On sent bien que chez vous il existe un esprit “maison”. N’est-il pas trop difficile désormais de gérer ce genre d’affaires ?C’était la grande inquiétude de mon père. Il nous comparait au pot-deterre qui devait lutter contre le pot- de- fer. C’est encore vrai. Même si le challenge est motivant, nous n’avons jamais le droit à l’erreur. Notre credo c’est d’offrir un produit familial, en province, avec une note intimiste. Je pense que ce type de maisons indépendantes a beaucoup de mérite d’exister. C’est déjà tellement difficile de pérenniser ce genre d’affaires familiales que je suis admirative de ceux, comme Jacques Chibois ou les frères Pourcel qui arrivent à les créer de toute pièce en une seule génération.

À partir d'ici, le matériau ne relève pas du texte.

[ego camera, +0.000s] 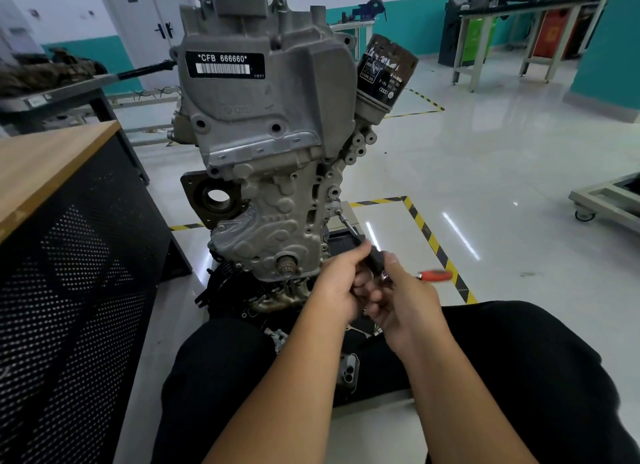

Vous gérez aussi l’Auberge du Pin et la cave de Pic...Tant que cela ne porte pas préjudice à la maison, on développe ce genre de lieux mais pour l’instant il nous paraît compliqué de créer autre chose en dehors de Valence. Le premier projet sera d’ouvrir une école de cuisine pour
répondre à la demande de notre clientèle. C’est indispensable de créer une dynamique, un nouveau challenge.
N’ayant pas suivi le cursus des écoles hôtelières, on peut vous qualifier d’autodidacte...Et je le revendique. Une nouvelle fois, ce fut dur au départ, mais ceux qui me sont proches me voient de plus en plus épanouie. Je me sens tous les jours de mieux en mieux dans mon métier et je reste persuadée que le meilleur est à venir!